WHAT YOU SHOULD DO:
Copy every line of the data in which the word "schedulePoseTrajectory" occurs.

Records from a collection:
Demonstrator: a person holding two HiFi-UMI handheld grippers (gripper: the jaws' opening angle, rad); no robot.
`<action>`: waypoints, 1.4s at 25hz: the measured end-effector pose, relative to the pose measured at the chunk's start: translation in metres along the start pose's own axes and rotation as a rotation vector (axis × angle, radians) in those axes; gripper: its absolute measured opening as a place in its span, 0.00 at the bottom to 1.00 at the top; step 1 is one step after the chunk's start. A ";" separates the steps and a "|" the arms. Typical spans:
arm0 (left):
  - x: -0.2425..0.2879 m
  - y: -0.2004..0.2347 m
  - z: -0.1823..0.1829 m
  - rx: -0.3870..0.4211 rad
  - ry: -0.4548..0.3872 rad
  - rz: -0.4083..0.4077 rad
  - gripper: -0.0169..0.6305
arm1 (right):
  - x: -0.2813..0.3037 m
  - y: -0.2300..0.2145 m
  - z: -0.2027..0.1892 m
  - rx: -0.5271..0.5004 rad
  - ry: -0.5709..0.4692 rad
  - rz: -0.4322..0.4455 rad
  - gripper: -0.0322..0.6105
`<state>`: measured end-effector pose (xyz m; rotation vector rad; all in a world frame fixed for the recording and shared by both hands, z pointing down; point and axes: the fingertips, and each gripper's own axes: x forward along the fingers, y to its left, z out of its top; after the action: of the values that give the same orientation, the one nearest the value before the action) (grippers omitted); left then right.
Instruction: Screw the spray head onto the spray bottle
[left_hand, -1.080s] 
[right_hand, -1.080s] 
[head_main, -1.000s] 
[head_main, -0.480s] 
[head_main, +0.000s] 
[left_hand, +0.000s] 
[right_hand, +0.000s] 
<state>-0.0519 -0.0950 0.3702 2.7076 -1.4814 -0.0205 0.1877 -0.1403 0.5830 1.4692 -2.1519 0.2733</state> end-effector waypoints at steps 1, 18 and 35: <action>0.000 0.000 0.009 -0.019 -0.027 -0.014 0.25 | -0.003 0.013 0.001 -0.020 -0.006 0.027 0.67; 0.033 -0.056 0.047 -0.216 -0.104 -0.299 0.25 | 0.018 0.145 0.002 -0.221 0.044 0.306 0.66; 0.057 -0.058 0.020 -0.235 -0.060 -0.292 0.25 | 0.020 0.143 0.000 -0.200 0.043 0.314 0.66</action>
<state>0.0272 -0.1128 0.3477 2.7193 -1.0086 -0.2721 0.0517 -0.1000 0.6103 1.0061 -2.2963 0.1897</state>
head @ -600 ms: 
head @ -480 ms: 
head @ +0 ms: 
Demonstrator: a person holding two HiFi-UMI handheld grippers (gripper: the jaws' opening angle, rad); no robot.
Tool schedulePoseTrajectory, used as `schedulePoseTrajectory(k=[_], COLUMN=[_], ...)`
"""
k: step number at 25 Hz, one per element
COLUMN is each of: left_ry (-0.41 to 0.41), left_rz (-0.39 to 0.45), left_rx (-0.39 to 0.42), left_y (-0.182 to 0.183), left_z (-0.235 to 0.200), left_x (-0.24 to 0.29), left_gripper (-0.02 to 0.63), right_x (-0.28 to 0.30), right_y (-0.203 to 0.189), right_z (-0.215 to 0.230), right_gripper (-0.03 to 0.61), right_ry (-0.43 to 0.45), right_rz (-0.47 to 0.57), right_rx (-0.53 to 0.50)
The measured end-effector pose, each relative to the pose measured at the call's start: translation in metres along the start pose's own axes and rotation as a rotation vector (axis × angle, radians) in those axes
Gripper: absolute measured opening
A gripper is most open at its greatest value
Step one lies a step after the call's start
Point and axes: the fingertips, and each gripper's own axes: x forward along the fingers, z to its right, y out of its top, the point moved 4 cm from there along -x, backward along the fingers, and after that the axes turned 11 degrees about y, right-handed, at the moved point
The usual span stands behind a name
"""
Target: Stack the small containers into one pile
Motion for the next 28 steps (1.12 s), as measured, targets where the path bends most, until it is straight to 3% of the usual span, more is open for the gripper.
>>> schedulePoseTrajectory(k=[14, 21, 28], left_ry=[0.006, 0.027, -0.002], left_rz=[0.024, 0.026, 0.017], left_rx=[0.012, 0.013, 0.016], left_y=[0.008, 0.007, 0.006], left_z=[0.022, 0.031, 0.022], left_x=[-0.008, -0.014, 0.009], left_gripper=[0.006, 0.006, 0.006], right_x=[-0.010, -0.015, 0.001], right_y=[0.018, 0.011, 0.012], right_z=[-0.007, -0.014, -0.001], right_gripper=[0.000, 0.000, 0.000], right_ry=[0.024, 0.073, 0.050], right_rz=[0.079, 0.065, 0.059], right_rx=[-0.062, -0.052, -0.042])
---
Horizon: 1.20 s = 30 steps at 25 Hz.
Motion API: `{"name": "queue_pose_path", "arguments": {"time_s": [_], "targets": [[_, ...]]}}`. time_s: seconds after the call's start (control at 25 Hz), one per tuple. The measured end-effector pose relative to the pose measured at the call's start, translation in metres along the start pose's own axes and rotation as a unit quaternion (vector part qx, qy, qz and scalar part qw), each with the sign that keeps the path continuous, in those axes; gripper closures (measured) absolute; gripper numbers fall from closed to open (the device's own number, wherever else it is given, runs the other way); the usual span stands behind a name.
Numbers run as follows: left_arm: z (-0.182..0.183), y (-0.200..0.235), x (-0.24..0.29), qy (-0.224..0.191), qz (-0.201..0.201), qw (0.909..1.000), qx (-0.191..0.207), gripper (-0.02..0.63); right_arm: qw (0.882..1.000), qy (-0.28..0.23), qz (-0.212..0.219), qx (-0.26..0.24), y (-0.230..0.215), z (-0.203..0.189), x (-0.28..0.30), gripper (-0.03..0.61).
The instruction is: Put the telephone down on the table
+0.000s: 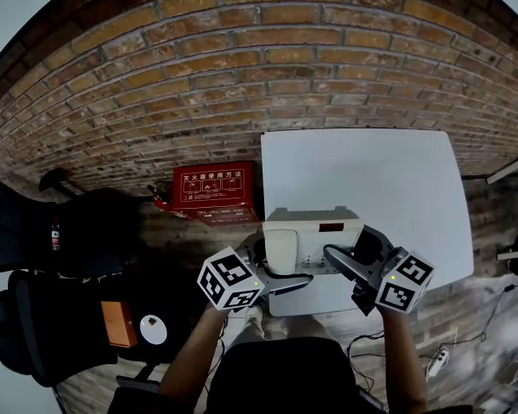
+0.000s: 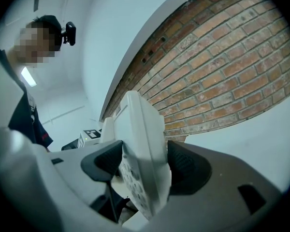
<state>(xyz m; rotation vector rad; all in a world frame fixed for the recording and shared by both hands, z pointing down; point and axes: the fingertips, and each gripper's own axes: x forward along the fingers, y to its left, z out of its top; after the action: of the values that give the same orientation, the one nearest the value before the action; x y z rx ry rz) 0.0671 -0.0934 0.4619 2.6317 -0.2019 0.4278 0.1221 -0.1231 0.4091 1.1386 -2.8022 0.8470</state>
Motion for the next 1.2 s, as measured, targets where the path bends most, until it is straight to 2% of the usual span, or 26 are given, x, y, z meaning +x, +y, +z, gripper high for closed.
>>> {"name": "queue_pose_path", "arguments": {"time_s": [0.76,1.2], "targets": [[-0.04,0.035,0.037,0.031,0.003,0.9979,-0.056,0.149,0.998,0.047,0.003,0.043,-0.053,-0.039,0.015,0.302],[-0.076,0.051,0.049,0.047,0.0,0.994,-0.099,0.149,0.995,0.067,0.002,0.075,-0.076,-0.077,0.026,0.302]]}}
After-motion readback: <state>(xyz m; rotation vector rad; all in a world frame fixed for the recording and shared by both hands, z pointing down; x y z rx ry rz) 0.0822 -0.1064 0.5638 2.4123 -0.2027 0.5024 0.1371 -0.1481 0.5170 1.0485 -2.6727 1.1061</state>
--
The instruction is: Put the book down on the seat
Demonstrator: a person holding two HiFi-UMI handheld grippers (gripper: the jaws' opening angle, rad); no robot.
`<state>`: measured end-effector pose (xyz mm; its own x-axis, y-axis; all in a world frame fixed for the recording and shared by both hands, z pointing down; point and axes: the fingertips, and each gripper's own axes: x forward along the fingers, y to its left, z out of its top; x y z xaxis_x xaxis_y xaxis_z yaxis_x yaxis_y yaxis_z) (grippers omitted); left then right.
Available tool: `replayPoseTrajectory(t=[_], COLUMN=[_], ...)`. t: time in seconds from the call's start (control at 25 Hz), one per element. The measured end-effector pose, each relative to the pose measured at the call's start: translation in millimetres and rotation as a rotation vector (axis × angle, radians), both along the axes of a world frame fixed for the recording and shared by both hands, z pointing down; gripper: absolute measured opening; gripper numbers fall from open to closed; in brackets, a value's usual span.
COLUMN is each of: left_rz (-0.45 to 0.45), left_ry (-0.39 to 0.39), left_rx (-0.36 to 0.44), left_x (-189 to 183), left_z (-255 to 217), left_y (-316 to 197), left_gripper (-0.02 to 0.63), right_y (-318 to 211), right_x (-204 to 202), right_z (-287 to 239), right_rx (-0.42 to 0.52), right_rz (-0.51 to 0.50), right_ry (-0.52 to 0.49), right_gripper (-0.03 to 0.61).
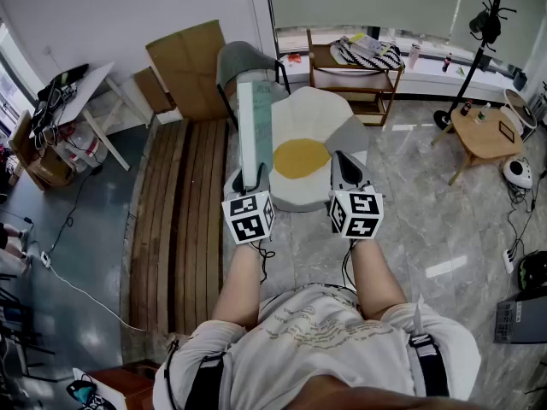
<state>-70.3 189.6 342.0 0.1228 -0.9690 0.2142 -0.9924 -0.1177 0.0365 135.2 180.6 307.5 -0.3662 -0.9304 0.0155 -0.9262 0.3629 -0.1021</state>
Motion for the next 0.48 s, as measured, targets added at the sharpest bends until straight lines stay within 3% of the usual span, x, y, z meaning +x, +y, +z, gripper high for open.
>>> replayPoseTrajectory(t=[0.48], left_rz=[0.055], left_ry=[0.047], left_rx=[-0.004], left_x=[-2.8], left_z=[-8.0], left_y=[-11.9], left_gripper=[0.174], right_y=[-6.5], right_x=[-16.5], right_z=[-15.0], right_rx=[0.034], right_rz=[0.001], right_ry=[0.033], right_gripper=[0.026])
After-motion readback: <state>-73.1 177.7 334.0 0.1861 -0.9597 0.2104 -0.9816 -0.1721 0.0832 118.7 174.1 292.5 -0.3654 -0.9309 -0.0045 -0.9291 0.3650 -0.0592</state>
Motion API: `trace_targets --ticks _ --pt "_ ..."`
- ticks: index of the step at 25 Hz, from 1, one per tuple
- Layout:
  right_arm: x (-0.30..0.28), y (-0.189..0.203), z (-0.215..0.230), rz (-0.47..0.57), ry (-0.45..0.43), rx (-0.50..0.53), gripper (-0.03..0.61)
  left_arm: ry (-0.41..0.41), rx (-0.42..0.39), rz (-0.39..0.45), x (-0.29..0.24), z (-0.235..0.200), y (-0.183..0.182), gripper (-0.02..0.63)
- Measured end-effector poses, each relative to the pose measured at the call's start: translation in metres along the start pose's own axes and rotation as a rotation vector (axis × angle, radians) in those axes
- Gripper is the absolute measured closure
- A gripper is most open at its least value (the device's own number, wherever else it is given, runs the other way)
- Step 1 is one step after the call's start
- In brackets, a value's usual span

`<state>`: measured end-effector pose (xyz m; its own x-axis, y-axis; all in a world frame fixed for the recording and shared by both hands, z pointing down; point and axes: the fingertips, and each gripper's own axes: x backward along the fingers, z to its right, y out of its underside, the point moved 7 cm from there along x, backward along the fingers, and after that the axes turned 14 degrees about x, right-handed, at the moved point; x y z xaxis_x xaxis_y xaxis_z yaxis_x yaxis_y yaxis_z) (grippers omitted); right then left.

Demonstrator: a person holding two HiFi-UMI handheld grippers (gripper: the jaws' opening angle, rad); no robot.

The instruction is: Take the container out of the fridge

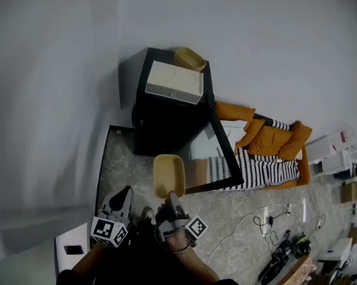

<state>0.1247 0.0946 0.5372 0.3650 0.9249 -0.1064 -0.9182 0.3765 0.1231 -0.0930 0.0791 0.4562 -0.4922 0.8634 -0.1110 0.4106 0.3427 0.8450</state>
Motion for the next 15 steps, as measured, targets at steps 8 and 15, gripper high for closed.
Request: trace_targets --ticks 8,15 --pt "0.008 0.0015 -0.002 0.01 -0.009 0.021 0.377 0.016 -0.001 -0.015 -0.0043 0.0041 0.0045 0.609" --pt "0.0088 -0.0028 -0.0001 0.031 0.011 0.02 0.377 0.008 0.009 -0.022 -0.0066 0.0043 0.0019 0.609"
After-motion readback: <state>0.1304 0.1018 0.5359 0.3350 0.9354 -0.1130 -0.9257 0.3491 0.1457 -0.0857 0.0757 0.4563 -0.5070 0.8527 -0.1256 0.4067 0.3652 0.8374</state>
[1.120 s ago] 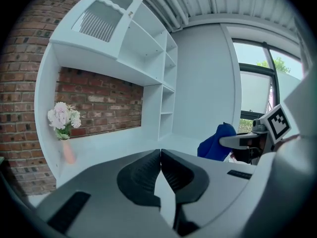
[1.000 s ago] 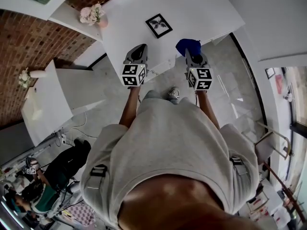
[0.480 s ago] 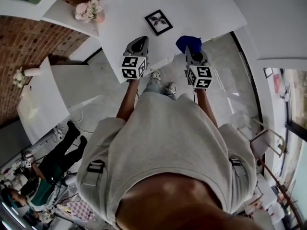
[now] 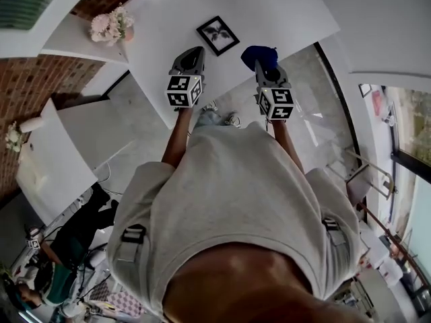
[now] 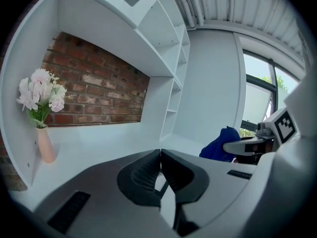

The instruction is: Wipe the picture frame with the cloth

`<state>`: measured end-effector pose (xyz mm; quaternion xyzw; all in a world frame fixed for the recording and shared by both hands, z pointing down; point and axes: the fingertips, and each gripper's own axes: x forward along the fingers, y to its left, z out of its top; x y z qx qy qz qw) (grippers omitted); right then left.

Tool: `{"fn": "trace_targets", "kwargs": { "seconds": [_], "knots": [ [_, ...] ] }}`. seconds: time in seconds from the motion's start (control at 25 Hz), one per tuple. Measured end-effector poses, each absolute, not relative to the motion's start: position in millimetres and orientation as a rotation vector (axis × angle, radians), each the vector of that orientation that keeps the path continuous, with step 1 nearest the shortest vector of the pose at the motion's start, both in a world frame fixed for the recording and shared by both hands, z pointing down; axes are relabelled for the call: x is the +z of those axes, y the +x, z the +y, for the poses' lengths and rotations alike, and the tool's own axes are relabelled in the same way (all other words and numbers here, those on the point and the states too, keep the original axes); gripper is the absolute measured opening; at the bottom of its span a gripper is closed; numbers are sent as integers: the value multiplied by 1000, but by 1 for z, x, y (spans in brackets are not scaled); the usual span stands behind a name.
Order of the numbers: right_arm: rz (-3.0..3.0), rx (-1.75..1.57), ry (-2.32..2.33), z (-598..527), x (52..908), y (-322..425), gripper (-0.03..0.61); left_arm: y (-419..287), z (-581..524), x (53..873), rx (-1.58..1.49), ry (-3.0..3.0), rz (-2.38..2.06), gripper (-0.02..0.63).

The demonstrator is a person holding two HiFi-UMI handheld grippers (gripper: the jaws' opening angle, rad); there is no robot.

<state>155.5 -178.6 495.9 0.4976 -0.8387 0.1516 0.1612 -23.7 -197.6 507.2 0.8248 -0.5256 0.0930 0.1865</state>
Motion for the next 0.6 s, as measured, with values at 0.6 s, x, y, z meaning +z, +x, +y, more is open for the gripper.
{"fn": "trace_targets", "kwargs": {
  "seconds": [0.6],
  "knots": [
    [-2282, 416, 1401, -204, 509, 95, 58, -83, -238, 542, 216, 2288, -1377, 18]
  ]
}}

THE COMPLETED TASK:
Tool schedulePoseTrajectory, used as `schedulePoseTrajectory(k=[_], COLUMN=[_], ...)`
>>> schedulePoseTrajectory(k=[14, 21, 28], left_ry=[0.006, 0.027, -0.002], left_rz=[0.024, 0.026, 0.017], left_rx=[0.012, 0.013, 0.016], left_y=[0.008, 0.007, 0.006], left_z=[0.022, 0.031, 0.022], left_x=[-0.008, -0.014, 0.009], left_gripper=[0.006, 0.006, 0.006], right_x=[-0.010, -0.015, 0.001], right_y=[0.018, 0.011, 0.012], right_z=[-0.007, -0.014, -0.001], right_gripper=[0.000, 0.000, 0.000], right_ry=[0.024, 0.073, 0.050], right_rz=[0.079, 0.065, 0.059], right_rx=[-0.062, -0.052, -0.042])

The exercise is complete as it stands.